Ein präziser Hauptdarsteller

Zwischen der Sonderstrafanstalt für Jugendliche in Wiener Neustadt und der Bestattung Wien hat Karl Markovics den größten Teil seines Regiedebüts mit dem Titel "Atmen" angesiedelt. Doch was mit dieser Locationwahl nach tristem Kino auf österreichische Art klingt, bewegt sich überraschend leichtfüßig und mit morbidem Witz gewürzt durch die winterliche Hauptstadt.

"Atmen" handelt von der Identitätssuche des 19-jährigen Roman Kogler (Thomas Schubert), der aus der Anstalt entlassen wird. Die Probezeit bei der Bestattung erweist sich, trotz der Skepsis des eher semi-sympathischen Bewährungshelfers, für den jungen Mann als gute Wahl. Die Arbeit führt ihn - über den Zufall einer Leiche mit dem gleichen Nachnamen - zum ersten Schritt, die eigene Herkunft aktiv zu erkunden. Und sie bringt ihm Rudi (Georg Friedrich), den anfangs feindseligen Kollegen, als väterlichen Freund und Mentor in sein Leben.

Georg Friedrich hat indes auch eine der eindrucksvollsten Szenen im Film, wenn er eine gerade gestorbene alte Frau wäscht und anzieht und dabei zärtlicher und fürsorglicher zu Werke geht, als er es vielleicht je zuvor vor der Kamera sein durfte. Von diesen Szenen, die einem länger im Gedächtnis bleiben, hat "Atmen" aber ohnedies einige: etwa die immer wiederkehrenden Unterwasserbilder, wenn Roman im Pool untertaucht, während die Mitgefangenen am Beckenrand ihre Füße ins Wasser baumeln lassen, oder die Szenen am Südbahnhof, wenn die gelb gekachelte Wand mit dem Urlaubsplakat den idealen Kontrast zur emotionalen Situation der davor sitzenden Personen liefert.

Markovics macht als Regisseur und Drehbuchautor keine Umschweife, erzählt geradlinig und schnörkellos, verlässt sich auf die Geschichte und seine Schauspieler (darunter Klaus Rott mit einigen schönen One-Linern).
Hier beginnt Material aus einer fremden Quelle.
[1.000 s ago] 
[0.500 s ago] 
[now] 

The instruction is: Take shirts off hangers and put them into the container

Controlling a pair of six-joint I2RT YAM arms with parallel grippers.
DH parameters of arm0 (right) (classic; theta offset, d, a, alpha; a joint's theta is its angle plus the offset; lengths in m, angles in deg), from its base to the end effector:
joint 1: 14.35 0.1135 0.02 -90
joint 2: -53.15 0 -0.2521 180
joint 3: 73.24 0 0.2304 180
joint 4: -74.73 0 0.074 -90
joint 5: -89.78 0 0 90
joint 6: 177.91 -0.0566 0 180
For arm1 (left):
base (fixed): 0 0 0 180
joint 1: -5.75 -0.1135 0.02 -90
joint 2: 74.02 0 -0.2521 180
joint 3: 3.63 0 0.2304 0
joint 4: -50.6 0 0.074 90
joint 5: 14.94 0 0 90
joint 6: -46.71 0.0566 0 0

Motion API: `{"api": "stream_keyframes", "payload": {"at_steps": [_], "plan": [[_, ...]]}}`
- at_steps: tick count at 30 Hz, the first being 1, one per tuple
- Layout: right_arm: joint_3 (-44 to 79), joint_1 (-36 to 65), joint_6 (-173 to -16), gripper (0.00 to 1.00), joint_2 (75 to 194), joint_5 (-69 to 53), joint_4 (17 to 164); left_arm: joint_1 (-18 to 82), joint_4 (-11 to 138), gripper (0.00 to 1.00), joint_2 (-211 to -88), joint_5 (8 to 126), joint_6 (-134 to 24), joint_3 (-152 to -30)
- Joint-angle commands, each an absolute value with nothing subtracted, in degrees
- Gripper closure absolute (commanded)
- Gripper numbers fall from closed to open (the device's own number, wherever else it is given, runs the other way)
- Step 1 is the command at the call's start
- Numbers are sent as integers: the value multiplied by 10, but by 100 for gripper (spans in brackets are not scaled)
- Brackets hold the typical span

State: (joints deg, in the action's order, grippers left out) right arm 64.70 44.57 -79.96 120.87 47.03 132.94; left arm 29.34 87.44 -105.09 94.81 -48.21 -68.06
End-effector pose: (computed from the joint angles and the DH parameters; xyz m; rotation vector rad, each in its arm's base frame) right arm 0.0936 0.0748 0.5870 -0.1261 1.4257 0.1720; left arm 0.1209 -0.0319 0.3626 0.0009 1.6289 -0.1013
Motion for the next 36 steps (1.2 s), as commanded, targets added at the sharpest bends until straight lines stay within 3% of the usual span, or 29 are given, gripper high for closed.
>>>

Der jazzig angehauchte Soundtrack lässt trotz der düsteren Umgebung ebenso keine wirkliche Tristesse aufkommen wie der schwarze Schmäh, der in angenehmen Portionen serviert wird. "Die richtige Leich im richtigen Sorg, zur richtigen Zeit am richtigen Ort", wird da etwa gereimt - und man kann sich vorstellen, dass dieser Humor dem gezeigten Milieu durchaus gerecht wird. Ob das realistische Lokalkolorit, auf den der Regisseur setzt, auch außerhalb Österreichs ankommt, wird sich weisen. Einen Weltvertrieb hat "Atmen" jedenfalls schon. In Cannes wurde der Film in der renommiertne Nebenreihe "Quinzaine des Realisateurs" ausgezeichnet.